- [Exercise details]
Go through the lines below and copy any that hold the string "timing".

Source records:

────────────────────────────────────────

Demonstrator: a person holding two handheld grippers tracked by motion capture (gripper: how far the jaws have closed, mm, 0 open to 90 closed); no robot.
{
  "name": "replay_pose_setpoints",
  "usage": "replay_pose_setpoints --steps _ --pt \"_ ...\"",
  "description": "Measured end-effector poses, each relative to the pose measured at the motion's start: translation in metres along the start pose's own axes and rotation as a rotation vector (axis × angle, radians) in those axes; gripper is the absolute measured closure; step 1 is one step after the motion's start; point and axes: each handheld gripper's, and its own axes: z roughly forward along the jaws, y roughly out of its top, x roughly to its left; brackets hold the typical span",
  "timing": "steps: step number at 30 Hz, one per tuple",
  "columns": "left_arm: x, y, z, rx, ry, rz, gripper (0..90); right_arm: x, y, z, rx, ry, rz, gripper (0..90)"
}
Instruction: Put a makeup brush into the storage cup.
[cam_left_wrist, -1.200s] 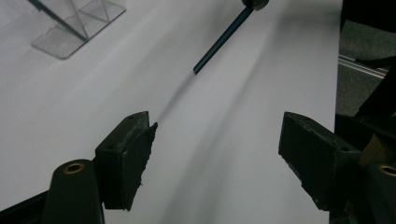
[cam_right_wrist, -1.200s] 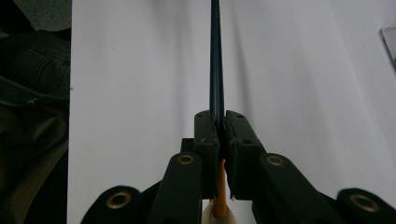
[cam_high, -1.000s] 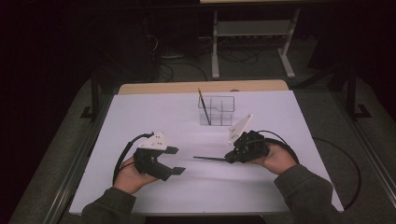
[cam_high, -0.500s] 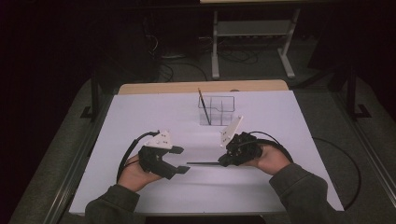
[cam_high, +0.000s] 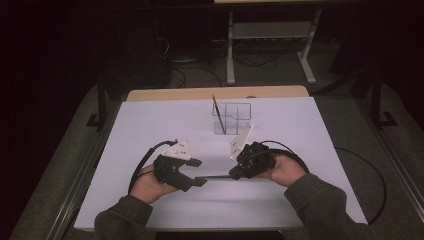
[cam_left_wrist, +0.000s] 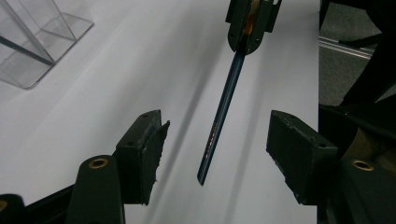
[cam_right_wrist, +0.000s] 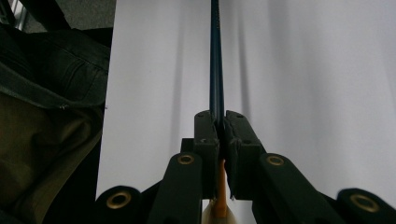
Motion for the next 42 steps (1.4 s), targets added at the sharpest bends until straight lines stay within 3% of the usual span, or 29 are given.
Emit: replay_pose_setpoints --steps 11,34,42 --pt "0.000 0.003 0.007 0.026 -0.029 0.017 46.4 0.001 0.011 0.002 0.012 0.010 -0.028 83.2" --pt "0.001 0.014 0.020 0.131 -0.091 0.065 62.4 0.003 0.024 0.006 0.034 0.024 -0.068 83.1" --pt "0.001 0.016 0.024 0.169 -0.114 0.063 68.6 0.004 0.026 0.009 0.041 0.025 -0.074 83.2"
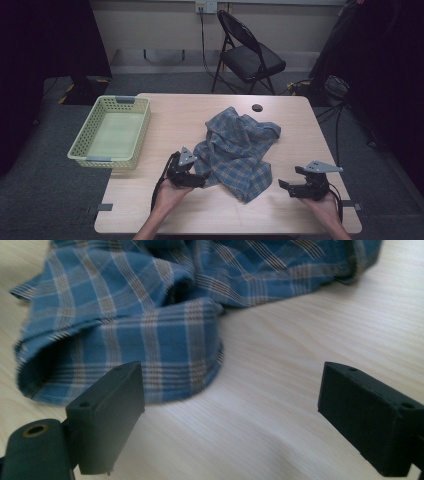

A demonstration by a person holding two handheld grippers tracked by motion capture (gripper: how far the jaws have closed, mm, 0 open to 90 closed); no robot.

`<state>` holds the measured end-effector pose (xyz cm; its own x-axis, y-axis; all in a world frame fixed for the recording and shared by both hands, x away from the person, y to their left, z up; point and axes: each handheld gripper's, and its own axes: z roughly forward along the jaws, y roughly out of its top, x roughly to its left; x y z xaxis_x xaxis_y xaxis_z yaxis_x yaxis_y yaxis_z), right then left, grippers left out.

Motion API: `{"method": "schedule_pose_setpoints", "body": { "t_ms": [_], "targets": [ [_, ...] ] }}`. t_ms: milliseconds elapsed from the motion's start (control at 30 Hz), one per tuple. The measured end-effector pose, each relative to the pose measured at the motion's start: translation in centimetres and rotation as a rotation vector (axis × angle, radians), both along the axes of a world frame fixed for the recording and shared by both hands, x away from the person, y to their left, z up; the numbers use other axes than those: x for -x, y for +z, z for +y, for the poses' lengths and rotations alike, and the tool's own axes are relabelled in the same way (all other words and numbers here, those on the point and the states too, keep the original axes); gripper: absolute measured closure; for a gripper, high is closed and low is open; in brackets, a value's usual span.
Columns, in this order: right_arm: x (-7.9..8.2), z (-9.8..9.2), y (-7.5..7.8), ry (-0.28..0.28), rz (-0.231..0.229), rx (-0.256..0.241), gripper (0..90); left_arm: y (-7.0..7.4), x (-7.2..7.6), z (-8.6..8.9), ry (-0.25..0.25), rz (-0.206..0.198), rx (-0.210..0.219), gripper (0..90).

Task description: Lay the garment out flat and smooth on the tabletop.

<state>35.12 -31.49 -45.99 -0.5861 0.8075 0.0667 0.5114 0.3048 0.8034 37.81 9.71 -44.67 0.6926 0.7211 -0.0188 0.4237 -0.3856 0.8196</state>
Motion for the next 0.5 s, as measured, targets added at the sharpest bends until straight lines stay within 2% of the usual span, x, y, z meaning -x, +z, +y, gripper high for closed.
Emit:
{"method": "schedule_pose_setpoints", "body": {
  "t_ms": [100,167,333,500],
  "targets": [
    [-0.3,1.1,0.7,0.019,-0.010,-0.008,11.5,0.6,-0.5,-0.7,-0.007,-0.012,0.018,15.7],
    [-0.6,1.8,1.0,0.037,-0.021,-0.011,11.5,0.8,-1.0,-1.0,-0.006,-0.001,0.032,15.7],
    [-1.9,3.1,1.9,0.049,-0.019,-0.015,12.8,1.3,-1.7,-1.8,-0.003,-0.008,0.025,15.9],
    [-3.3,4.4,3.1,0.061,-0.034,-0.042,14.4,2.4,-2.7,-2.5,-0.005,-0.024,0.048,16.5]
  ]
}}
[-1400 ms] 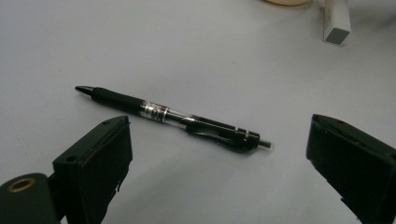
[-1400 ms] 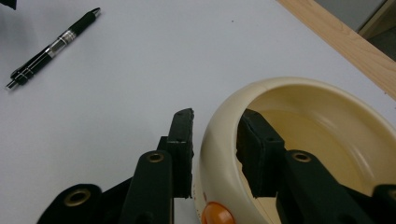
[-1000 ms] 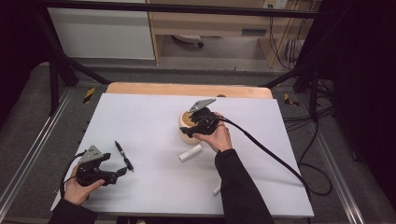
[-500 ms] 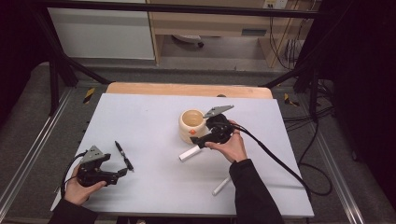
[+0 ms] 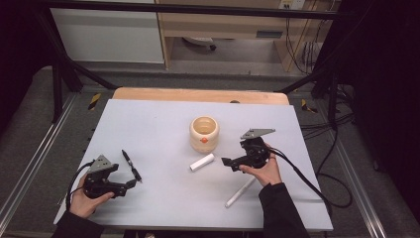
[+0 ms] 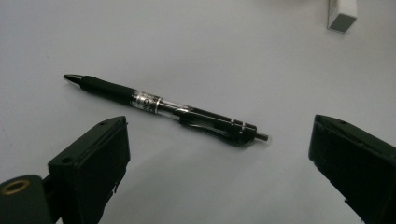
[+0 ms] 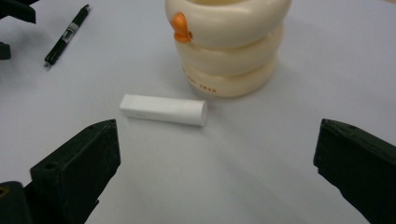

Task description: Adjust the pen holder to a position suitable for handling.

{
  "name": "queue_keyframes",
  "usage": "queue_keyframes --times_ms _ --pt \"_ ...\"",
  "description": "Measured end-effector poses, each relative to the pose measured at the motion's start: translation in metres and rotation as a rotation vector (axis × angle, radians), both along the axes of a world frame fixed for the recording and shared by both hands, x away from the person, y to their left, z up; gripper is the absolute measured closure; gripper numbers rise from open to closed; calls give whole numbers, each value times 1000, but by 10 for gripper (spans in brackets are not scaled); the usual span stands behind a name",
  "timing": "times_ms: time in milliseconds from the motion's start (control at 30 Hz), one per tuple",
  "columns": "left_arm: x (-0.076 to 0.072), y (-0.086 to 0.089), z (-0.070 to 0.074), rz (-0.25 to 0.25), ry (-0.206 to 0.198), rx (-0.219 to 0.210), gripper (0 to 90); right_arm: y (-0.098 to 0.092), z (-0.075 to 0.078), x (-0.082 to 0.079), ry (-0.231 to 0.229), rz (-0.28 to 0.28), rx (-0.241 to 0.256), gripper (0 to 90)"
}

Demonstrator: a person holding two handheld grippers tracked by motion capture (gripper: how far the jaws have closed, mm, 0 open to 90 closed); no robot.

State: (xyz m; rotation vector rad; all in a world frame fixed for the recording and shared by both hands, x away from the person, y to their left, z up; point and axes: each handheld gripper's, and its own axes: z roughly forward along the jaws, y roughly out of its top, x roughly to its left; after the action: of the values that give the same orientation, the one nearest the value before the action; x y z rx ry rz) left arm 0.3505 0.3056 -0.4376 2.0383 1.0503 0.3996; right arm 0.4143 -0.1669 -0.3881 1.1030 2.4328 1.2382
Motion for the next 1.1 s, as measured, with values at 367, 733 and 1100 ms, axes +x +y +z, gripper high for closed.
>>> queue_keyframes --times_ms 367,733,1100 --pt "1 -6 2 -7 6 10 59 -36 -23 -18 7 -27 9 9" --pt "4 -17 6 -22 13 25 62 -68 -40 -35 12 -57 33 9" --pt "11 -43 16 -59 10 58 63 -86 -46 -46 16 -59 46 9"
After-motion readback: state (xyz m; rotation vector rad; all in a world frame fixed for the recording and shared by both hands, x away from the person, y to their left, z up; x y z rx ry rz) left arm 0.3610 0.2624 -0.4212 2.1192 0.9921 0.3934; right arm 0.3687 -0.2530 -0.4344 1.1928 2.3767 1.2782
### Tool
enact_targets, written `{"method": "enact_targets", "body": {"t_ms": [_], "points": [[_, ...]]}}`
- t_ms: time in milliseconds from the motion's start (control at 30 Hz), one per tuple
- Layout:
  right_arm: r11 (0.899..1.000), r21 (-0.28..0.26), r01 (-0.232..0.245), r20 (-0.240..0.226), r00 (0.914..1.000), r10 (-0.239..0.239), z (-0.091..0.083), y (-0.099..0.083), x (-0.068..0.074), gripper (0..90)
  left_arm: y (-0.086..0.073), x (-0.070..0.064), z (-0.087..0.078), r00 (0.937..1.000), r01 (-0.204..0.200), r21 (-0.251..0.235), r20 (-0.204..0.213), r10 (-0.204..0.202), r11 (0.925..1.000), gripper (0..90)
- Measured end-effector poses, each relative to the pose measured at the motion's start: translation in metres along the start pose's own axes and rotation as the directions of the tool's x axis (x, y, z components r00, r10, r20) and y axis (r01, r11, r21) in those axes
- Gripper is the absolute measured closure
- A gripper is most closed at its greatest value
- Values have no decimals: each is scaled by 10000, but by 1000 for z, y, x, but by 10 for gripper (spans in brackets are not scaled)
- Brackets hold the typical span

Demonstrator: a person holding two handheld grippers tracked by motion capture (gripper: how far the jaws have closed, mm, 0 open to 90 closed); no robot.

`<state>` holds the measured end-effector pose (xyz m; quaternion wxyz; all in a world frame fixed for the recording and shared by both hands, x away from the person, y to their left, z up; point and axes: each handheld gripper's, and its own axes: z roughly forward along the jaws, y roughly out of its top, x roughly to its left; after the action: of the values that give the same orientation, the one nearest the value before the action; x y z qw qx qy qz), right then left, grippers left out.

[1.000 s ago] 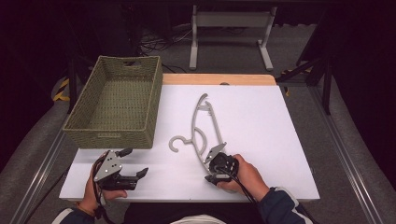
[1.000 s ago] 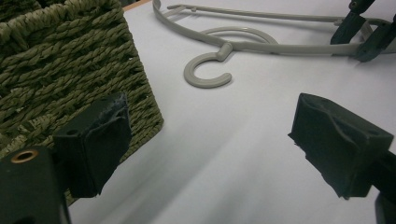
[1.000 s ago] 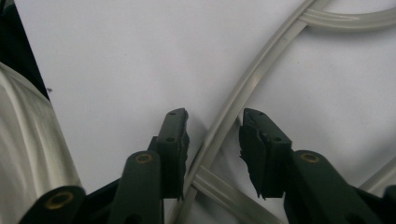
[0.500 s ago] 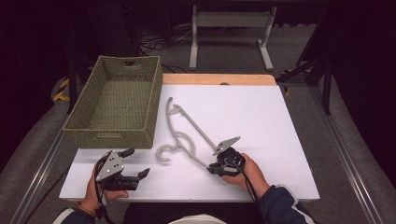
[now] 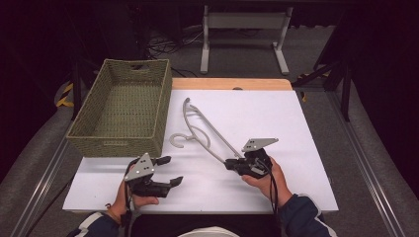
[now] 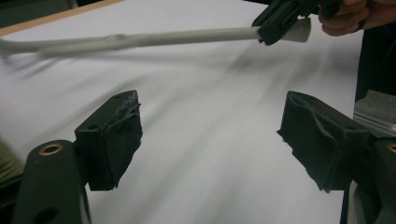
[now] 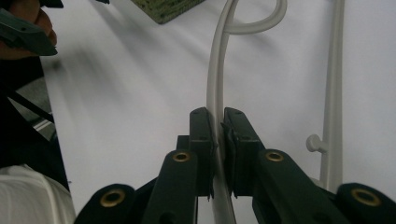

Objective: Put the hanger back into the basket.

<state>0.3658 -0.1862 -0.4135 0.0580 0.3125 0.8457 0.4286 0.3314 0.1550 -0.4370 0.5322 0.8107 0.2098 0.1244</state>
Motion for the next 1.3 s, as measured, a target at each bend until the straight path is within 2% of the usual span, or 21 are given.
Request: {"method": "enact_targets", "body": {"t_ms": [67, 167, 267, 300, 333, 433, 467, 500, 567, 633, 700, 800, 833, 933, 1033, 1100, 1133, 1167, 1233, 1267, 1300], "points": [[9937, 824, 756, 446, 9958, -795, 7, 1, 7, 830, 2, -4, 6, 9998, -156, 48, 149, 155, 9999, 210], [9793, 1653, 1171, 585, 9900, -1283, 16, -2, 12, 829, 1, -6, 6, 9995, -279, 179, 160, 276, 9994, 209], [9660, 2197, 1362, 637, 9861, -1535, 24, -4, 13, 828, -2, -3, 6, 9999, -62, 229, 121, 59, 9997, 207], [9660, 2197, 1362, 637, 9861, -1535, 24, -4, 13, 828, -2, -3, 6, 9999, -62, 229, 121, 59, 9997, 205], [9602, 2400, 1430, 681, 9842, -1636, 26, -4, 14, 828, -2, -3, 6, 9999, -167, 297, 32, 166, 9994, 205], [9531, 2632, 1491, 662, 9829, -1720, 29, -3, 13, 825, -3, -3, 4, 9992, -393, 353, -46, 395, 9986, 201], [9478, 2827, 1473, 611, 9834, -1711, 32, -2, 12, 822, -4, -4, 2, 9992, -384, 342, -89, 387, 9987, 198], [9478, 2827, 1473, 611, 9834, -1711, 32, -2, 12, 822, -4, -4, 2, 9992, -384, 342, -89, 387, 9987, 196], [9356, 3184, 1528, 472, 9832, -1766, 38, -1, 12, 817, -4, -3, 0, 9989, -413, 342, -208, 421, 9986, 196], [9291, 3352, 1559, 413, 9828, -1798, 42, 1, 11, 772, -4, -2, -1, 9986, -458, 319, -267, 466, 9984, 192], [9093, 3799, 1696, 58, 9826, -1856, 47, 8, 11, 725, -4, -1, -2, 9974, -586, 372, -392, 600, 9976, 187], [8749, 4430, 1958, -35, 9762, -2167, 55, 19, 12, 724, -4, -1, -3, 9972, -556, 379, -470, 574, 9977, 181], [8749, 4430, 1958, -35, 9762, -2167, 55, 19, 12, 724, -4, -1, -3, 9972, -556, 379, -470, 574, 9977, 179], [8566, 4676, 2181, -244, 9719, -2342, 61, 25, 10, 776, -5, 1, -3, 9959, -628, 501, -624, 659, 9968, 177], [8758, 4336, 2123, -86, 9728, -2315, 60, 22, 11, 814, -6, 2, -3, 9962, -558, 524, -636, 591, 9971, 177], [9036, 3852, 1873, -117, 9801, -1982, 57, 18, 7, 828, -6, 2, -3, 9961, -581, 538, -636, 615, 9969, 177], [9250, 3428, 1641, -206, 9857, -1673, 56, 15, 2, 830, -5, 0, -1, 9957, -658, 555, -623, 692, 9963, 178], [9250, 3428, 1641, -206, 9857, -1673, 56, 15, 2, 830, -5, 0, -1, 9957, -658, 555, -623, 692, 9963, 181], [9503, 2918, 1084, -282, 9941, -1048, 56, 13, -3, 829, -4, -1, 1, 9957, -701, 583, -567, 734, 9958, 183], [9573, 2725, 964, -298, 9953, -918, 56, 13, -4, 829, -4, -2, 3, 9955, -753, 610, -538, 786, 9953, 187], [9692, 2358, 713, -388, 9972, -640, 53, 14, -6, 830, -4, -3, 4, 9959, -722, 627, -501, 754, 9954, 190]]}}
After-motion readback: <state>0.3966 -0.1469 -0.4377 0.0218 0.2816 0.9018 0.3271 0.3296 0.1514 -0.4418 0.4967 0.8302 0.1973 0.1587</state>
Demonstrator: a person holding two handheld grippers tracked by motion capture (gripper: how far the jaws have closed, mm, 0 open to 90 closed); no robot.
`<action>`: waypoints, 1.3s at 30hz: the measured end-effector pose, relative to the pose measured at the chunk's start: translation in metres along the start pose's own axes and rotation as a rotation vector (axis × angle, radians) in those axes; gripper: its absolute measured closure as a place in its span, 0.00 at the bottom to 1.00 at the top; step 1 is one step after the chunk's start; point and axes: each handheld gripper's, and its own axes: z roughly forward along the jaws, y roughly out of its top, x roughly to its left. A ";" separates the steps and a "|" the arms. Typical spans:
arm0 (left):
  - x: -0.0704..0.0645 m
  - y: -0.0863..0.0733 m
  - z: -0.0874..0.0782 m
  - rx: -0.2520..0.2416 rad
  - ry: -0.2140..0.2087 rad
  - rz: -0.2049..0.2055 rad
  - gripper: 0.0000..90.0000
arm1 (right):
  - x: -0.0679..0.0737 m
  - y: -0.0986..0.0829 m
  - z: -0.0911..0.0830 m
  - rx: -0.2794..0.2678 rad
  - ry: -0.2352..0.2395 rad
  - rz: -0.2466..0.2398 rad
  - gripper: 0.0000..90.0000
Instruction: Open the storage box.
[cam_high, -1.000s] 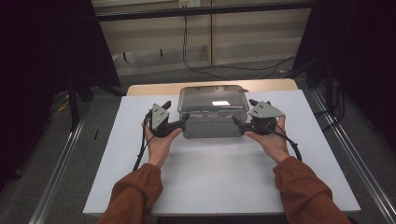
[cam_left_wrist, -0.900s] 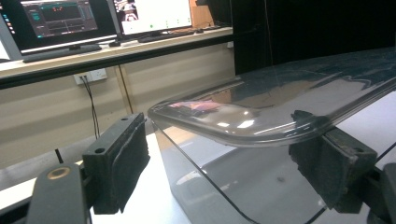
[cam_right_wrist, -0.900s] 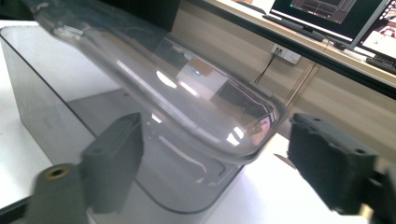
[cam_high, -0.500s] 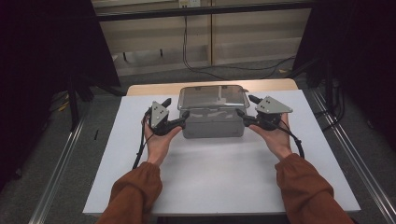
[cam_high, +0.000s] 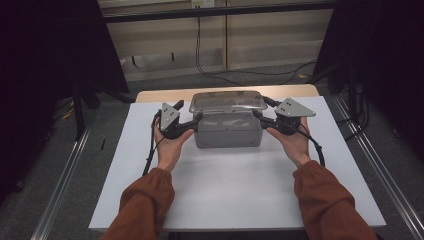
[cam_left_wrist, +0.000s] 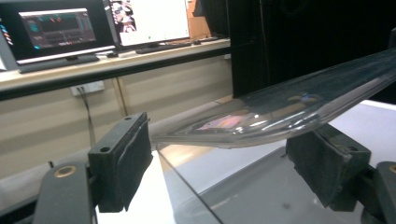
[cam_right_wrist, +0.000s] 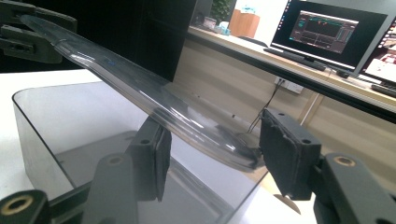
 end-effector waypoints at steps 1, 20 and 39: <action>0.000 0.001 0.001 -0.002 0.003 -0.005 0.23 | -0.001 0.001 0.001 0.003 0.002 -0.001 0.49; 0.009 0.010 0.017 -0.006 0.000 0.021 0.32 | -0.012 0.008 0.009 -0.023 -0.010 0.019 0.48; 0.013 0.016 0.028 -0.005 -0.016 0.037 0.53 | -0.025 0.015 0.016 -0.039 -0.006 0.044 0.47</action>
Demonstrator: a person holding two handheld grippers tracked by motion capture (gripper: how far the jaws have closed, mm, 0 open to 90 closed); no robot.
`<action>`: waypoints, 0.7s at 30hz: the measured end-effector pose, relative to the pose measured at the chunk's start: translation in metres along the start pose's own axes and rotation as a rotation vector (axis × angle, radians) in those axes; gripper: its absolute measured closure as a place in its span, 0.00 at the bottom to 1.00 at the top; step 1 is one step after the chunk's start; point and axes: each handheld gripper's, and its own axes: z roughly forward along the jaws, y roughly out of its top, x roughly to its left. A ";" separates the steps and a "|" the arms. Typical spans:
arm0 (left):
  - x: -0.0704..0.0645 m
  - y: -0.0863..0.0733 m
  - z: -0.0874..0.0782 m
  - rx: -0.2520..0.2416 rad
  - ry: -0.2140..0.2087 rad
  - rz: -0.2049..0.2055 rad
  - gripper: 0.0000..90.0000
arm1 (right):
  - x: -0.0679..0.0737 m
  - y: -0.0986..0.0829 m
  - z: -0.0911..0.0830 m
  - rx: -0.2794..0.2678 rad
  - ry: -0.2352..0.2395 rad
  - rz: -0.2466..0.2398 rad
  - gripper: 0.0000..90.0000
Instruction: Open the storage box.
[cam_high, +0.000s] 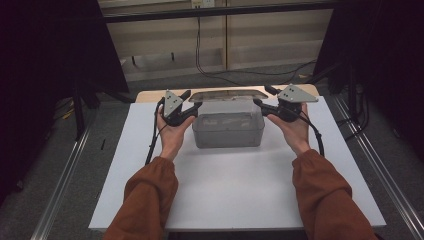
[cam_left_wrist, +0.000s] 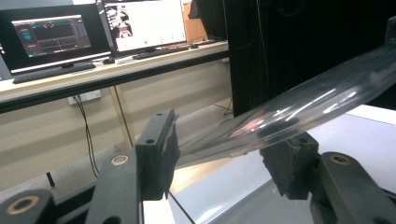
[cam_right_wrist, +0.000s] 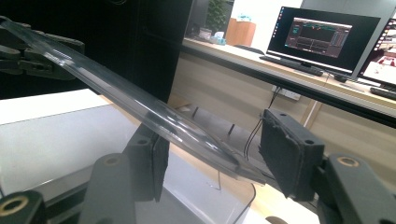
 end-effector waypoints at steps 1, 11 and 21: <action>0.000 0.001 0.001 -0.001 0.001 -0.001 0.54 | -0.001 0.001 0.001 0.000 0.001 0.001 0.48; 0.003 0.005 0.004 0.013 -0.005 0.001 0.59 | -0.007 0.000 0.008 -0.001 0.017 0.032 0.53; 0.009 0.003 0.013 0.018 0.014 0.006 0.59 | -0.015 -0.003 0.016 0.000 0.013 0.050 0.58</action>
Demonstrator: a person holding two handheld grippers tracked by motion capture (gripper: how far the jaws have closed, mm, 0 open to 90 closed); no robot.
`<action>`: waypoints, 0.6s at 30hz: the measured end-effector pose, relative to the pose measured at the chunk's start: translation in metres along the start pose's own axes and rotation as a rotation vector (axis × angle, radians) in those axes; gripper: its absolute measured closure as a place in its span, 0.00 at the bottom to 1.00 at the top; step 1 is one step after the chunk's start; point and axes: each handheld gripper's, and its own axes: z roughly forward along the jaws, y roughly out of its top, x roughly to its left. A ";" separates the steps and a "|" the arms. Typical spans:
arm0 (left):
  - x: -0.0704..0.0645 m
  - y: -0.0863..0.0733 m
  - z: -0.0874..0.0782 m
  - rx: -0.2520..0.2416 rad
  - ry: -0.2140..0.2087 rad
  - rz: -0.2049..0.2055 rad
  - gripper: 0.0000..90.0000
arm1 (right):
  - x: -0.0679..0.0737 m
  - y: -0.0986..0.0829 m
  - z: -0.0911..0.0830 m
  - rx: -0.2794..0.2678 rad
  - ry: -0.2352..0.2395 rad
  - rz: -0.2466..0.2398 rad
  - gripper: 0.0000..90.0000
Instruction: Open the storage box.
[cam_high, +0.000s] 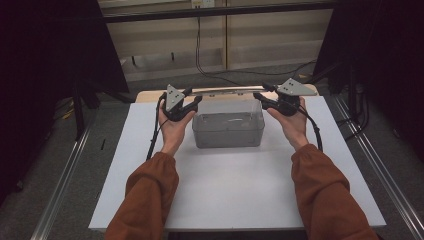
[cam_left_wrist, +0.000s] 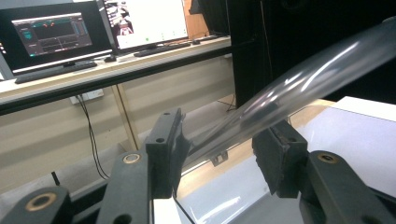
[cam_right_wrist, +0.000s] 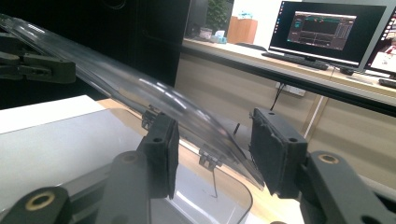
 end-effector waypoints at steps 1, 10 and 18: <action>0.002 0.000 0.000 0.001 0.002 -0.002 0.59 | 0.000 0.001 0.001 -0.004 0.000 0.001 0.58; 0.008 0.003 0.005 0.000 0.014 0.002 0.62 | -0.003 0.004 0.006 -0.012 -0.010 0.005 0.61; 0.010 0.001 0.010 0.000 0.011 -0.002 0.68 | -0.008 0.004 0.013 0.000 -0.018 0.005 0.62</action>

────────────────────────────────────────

- [Written response]
  "timing": "steps: step number at 30 Hz, one per tuple",
  "timing": "times_ms: time in milliseconds from the motion's start (control at 30 Hz), one per tuple",

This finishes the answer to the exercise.